A similar question materialized in Guerra’s “The Grass Never Grows,” which set out to “explore both the allure and fear of slowing down.” The piece opened with an original poem by Guerra, including a line that advised, “Don’t let the grass grow under your feet, for then you will be still,” a sentiment that pulses uninhibited through our lives of constant stimulation and bottomless responsibilities. The narrator of the poem answers with a briefly romantic, “But what if I do (let the grass grow)?” and then quickly determines, “In truth, I fear I’d be forgotten there. If honest, I worry I would disappear.” We then experience her Alice In Wonderland-esque journey through the metaphoric blades of slow-moving grass, and we watch as she revels in her moments of solitude before snapping back into the allure of the omnipotent “rush.”

Noticing a theme here? There were a lot of big questions being asked, and I was digging it. It was a wonderful reprieve from my previous days’ questioning, which consisted entirely of screaming, “WHY?! HOW?! WHY!? HOW?!” over and over at the sky. Following the concert's first intermission, Holman’s “rabbit hole series" deconstructed the idea of performance in a way I had never seen before, despite having grown up on a stage. To start, the dancers who performed the piece were stretching on the stage during intermission and interacting with audience members in the most nonchalant way possible- a couple even asking for a compact mirror so they could put on their lipstick without smudging. When they started dancing without any prior notice that intermission was in fact over, my friend and I leaned over to one another and asked, “Wait, is it starting again?” which immediately pinned down the question of, “what is performance?” Throughout this incredibly multi-layered piece (I imagine I would have to see this one five or six time to even start to absorb everything that was there), the dancers played with everything from stage lights, to backdrops, and even confronted the show business rule of “smile for the audience,” by making either really happy or sinister faces at awkward times throughout the piece. With an soundscape of exaggerated breath, performer sounds (thuds, stomps, claps), manipulated rehearsal recordings, and an uncanny toy piano, the full effect of traversing down the proverbial “rabbit hole” from the perspectives of both performer and observer was achieved to an impressive and beautifully intelligent height.
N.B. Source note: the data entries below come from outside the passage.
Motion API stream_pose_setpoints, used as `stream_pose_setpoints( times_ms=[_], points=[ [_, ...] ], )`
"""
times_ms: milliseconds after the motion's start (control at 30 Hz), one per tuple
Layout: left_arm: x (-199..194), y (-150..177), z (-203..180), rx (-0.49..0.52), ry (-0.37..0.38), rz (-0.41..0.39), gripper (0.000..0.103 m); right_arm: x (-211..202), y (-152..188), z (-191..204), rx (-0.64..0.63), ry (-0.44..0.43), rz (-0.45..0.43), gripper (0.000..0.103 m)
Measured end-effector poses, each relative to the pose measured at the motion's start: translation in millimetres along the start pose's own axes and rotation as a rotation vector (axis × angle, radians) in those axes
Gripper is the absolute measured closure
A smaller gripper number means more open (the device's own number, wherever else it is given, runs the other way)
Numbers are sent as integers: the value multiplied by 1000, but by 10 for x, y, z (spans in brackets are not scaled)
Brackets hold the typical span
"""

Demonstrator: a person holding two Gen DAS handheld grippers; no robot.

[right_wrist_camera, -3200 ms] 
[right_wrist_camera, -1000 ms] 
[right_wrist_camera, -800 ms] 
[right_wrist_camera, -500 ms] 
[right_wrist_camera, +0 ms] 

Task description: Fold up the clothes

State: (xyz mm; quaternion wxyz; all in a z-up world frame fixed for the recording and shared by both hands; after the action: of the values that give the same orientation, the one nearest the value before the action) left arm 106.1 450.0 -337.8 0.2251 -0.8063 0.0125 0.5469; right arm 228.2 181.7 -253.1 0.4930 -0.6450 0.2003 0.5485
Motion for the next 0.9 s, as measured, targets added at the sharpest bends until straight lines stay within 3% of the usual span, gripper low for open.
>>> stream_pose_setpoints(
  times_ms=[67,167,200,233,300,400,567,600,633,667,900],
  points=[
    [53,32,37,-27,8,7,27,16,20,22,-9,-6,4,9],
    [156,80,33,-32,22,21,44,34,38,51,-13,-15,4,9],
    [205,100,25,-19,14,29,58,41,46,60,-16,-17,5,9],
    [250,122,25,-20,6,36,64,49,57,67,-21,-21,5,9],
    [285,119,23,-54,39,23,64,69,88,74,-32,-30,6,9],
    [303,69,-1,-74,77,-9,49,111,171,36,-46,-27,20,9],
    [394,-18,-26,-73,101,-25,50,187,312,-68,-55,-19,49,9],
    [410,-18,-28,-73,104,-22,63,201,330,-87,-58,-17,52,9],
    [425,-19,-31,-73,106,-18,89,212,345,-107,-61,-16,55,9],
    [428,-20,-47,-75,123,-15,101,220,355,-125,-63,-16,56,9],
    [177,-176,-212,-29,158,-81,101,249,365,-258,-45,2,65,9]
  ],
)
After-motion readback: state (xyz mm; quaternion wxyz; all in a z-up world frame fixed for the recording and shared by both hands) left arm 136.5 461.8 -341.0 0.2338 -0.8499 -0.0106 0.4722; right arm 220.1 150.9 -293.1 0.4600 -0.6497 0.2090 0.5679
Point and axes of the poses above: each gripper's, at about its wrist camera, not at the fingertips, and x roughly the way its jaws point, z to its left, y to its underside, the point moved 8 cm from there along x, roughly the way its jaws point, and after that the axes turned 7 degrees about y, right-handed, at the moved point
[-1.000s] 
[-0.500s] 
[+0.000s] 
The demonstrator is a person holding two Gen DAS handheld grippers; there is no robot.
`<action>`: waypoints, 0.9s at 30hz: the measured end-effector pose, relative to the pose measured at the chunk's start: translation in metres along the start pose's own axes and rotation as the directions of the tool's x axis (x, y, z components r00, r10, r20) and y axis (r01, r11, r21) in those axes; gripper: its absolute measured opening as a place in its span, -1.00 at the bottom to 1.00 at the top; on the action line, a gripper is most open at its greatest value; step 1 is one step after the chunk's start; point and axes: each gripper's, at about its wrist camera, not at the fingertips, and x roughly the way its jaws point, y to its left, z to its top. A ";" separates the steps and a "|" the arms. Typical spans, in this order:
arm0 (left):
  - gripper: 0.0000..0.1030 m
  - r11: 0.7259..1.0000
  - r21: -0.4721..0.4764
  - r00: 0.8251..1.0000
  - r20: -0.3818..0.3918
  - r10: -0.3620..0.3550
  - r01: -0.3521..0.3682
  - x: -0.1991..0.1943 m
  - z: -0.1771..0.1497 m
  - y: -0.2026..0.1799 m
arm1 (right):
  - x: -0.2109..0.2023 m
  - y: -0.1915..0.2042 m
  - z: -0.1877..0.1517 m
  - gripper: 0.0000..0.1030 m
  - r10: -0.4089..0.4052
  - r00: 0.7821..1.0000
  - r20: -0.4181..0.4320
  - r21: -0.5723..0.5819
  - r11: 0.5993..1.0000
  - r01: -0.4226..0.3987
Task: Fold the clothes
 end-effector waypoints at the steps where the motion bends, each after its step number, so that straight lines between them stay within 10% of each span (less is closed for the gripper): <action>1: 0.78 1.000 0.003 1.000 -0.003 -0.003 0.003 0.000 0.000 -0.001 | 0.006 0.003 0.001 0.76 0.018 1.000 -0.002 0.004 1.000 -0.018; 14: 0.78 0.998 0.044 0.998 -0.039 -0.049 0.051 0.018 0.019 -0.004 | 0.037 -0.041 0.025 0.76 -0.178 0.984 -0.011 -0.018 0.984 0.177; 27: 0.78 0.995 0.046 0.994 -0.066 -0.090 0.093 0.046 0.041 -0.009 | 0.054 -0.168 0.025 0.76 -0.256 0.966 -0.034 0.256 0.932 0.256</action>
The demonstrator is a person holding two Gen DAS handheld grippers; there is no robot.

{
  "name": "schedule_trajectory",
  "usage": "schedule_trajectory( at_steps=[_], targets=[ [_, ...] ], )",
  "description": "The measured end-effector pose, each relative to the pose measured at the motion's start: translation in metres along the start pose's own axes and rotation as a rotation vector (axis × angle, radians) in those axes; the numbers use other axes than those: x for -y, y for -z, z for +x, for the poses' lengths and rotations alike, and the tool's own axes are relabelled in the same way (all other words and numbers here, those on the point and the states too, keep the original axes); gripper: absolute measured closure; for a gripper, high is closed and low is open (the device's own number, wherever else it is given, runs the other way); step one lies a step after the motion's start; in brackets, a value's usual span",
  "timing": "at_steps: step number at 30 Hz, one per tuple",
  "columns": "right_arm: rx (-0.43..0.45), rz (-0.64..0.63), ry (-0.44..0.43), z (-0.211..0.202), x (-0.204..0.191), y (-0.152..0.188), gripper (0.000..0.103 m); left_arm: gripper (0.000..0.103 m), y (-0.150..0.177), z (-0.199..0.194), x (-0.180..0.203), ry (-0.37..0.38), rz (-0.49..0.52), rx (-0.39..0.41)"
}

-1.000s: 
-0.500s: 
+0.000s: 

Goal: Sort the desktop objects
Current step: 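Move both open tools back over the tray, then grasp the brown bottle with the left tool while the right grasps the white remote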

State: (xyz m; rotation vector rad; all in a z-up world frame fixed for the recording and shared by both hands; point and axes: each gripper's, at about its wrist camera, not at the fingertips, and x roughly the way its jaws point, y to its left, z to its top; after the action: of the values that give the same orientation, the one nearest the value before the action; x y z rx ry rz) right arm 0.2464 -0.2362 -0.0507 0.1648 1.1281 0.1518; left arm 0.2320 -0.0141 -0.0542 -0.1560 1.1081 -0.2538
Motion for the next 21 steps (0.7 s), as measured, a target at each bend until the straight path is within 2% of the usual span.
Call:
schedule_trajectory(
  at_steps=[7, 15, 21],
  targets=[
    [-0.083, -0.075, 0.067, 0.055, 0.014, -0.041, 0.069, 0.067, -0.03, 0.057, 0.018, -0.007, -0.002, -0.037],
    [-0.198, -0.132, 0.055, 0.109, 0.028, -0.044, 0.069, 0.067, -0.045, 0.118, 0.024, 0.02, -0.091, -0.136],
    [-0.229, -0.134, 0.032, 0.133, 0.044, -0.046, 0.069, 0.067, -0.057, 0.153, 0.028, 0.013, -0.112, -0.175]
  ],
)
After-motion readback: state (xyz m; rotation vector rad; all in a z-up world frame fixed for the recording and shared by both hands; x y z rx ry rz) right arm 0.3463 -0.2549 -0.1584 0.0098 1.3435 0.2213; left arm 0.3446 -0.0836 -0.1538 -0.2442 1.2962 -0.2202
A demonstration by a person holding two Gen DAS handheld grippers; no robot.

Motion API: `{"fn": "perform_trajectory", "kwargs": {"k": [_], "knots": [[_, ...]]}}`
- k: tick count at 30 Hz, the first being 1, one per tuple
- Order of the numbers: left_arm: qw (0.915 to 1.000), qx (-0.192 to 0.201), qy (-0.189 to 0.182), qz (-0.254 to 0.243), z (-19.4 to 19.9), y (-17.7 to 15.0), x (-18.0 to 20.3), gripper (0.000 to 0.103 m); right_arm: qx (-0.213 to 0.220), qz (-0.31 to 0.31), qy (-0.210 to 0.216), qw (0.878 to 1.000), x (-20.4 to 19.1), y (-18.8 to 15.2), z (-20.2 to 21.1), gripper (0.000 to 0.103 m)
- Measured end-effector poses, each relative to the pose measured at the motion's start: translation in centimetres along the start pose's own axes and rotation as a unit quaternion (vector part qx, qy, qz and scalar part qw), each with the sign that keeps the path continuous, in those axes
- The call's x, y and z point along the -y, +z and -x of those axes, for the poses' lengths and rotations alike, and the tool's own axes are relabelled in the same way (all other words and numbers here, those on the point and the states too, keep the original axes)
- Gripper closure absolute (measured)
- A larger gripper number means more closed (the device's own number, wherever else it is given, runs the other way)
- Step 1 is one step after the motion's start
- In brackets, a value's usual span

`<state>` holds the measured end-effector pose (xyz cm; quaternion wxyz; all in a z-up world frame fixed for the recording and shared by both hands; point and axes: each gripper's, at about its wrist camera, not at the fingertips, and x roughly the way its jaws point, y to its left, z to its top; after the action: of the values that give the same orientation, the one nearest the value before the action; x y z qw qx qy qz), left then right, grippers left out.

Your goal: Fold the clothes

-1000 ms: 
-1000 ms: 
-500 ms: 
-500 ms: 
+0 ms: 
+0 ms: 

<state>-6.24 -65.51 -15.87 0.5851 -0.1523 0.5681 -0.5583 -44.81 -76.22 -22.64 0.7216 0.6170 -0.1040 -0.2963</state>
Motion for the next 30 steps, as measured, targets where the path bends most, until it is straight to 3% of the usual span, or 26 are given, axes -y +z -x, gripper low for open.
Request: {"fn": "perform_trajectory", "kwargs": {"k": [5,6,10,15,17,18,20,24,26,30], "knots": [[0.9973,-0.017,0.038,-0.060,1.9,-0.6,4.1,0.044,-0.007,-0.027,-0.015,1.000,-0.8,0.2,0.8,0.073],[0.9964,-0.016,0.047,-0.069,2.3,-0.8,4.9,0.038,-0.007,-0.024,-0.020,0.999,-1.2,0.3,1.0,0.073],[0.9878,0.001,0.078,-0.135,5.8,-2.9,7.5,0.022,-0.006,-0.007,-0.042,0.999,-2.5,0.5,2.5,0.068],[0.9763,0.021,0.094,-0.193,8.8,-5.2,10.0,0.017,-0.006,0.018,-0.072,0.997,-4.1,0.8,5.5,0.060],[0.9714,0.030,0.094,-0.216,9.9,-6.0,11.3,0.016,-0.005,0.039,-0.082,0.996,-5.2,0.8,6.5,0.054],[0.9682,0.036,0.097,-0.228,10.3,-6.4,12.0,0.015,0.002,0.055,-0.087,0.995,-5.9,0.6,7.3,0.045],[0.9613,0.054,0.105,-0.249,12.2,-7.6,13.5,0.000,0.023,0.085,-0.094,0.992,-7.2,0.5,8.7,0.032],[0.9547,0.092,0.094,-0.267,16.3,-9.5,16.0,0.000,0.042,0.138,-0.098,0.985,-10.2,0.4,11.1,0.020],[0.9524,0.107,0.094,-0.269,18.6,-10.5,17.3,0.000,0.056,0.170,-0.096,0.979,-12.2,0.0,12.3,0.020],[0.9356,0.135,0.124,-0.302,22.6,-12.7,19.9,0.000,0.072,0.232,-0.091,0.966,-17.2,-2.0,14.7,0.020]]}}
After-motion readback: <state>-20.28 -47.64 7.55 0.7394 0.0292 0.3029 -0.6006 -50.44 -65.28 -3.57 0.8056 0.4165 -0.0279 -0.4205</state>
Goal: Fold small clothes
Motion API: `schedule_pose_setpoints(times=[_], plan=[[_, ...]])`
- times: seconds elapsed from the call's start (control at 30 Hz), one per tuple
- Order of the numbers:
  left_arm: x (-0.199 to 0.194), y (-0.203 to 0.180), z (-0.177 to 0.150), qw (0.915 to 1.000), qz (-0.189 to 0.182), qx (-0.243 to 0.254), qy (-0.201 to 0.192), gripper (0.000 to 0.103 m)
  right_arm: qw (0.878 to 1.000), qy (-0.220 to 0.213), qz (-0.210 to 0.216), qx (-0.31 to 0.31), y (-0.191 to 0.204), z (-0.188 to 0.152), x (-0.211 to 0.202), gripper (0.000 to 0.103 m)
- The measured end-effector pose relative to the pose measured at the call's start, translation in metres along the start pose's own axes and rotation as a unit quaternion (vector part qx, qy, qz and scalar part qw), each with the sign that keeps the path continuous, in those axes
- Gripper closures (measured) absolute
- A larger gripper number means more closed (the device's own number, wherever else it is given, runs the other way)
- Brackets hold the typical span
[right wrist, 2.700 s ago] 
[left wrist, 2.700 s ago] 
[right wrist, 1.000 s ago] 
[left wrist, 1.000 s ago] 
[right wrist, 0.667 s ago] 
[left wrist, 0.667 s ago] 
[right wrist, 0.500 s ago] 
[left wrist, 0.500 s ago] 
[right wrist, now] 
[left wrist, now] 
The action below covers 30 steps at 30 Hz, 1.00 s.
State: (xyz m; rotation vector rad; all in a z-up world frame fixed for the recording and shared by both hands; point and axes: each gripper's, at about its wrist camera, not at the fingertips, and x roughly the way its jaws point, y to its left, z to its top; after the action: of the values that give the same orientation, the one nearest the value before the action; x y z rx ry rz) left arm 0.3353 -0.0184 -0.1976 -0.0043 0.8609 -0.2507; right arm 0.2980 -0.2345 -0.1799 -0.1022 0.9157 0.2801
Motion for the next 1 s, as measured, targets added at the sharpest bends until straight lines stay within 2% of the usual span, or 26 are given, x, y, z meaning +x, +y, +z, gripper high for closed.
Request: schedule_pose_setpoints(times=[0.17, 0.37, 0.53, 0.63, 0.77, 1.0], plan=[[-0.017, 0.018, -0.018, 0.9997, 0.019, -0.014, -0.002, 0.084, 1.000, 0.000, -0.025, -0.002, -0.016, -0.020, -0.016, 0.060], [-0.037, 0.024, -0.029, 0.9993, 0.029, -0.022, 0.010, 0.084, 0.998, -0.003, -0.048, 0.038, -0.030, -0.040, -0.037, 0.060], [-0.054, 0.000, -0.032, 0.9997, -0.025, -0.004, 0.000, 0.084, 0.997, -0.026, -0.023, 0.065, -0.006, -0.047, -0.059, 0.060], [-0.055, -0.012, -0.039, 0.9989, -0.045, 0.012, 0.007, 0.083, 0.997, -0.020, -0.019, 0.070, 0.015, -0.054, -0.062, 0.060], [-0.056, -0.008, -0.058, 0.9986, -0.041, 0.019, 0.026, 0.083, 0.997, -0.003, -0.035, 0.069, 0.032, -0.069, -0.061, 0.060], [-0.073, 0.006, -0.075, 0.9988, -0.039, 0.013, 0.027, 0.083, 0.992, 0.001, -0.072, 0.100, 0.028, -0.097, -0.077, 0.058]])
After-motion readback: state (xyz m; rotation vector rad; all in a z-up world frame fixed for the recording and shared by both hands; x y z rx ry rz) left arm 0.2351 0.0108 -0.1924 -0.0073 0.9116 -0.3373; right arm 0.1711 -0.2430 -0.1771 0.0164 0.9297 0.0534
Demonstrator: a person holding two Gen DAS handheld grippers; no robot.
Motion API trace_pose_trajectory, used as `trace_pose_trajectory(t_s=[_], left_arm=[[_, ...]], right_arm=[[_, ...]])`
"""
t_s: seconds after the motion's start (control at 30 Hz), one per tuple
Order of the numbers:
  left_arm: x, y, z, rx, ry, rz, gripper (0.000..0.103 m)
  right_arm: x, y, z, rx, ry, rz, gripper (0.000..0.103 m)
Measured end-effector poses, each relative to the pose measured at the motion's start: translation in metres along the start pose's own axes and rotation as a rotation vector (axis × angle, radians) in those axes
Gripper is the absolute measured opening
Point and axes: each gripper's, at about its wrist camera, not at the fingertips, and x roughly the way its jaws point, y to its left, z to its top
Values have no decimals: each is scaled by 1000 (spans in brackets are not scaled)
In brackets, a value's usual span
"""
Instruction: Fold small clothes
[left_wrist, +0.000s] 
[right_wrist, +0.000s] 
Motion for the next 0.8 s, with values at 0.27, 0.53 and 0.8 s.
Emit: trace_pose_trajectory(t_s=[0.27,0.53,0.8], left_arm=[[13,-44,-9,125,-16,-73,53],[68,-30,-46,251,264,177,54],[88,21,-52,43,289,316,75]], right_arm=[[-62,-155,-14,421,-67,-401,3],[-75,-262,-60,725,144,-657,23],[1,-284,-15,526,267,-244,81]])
The show wrapped up with a gorgeous and athletic modern piece choreographed by both Guerra and Holman, which was originally performed at the TEDxCambridge Commission. After a night of heavy introspection, while this piece still carried the same air of wisdom as its counterparts, its role as the finale piece served the purpose of bearing a sense of hope and power that many of us now find ourselves yearning to reclaim. I could have watched it go on forever, because in that world of strength and movement, I felt blessed to be liberated from reality, even if only for a fleeting moment.

At the end of the talkback, Karen Krolak reminded us that when it comes to art, and especially live performance, “we need it now more than ever.” And she’s right. So decide what is going to make you feel best during these trying times (and that may change from day to day; I was, after all, able to revisit The Office this morning, sans tears!), and get out there and engage with the art scene in your city or town. No matter how you’re feeling, the simple act of being around others provides a profound “Portal” to healing.